The impact of alcohol on the prognosis of patients with traumatic brain injury (TBI) remains unclear. While some reports suggest that alcohol may exert neuroprotective effects, others indicate that it can worsen neurological outcomes. This study aimed to evaluate the influence of alcohol consumption on TBI outcomes using a nationwide database in Japan. We analyzed data from approximately 290 hospitals contributing to the Japan Trauma Data Bank between 2004 and 2018. Patients with head injuries and documented pre-injury alcohol consumption were included. To adjust for potential confounders and institutional clustering, we employed propensity score methods—specifically inverse probability weighting (IPTW) and overlap weighting—and conducted multiple logistic regression with a generalized estimating equation. Covariates in the propensity score model included age, sex, day of the week, time of injury, period of injury, and past medical history. The primary outcome was in-hospital survival. Additionally, we fitted a multivariate logistic regression model (with survival as the outcome) to identify potential interactions and confounders. This model included type of trauma (blunt or penetrating), cause and setting of trauma, head Abbreviated Injury Scale score, multiple trauma status, the Injury Severity Score, and the propensity score. Of the 83,789 patients who met the inclusion criteria, 15,752 had reported alcohol consumption prior to injury (alcohol group) and 68,037 did not (non-alcohol group). In-hospital survival was 91.5% in the alcohol group and 86.4% in the non-alcohol group (risk difference: 5.2%; 95% CI: 4.7–5.7). After adjustment, the alcohol group maintained a higher in-hospital survival rate (IPTW: 92.0% vs. 86.1%, risk difference: 6.2%; 95% CI: 5.9–6.2; overlap weighting: 91.7% vs. 85.4%, risk difference: 7.0%; 95% CI: 6.1–7.8). In the multivariate logistic regression, preinjury alcohol consumption was associated with higher survival (odds ratio: 1.58, 95% CI: 1.47–1.70, p < 0.001). In this nationwide study, preinjury alcohol consumption was associated with higher in-hospital survival among patients with TBI. Further research is warranted to elucidate the underlying mechanisms and confirm these findings in more diverse populations.

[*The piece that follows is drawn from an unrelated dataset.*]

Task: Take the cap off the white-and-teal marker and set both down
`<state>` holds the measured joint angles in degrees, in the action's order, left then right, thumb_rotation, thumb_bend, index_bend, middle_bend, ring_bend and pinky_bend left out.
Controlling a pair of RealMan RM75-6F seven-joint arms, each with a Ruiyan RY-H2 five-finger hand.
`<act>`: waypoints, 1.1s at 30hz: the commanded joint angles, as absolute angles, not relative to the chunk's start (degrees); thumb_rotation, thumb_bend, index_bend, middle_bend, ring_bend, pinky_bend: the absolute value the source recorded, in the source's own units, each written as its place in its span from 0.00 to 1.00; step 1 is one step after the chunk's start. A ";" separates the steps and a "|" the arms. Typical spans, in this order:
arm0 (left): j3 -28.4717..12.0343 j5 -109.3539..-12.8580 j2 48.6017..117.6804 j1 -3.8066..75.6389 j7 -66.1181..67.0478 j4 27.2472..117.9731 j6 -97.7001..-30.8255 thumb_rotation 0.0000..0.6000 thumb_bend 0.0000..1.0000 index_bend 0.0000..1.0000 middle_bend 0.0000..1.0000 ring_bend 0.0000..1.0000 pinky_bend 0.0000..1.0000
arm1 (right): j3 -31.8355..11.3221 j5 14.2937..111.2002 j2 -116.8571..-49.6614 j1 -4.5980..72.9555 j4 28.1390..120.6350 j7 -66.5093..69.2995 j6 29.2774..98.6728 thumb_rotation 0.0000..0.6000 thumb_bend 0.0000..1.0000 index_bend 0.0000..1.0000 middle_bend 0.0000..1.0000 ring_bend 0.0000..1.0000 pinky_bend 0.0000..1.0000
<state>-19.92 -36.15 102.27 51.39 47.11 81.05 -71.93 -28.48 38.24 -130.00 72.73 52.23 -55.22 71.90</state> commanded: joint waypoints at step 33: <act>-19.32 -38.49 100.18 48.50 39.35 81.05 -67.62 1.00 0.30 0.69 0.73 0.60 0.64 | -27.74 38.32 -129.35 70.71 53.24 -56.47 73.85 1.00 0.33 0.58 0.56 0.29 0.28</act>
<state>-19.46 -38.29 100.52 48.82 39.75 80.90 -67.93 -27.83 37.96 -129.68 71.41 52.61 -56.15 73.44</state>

酒精对脑外伤患者院内存活率的影响:一项全国性队列研究
酒精对创伤性脑损伤(TBI)患者预后的影响尚不清楚。虽然一些报告表明酒精可能发挥神经保护作用,但其他报告表明它会恶化神经系统的结果。本研究旨在利用日本全国数据库评估饮酒对脑外伤结果的影响。我们分析了2004年至2018年间为日本创伤数据库提供服务的约290家医院的数据。包括头部受伤并记录损伤前饮酒的患者。为了调整潜在的混杂因素和机构聚类,我们采用倾向评分方法-特别是逆概率加权(IPTW)和重叠加权-并使用广义估计方程进行多元逻辑回归。倾向评分模型中的协变量包括年龄、性别、星期几、受伤时间、受伤时期和既往病史。主要终点为住院生存率。此外,我们拟合了一个多变量逻辑回归模型(以生存率为结果),以确定潜在的相互作用和混杂因素。该模型包括创伤类型(钝性或穿透性)、创伤原因和创伤环境、头部简易损伤量表评分、多重创伤状态、损伤严重程度评分和倾向评分。在符合纳入标准的83,789例患者中,15,752例在受伤前报告饮酒(饮酒组),68,037例未报告饮酒(非饮酒组)。酒精组和非酒精组的住院生存率分别为91.5%和86.4%(风险差异:5.2%;95% ci: 4.7-5.7)。调整后,酒精组保持较高的住院生存率(IPTW: 92.0% vs. 86.1%,风险差:6.2%;95% ci: 5.9-6.2;重叠权重:91.7% vs. 85.4%,风险差:7.0%;95% ci: 6.1-7.8)。在多因素logistic回归中,损伤前饮酒与较高的生存率相关(优势比:1.58,95% CI: 1.47-1.70, p < 0.001)。在这项全国性的研究中,损伤前饮酒与TBI患者较高的住院生存率相关。需要进一步的研究来阐明潜在的机制,并在更多不同的人群中证实这些发现。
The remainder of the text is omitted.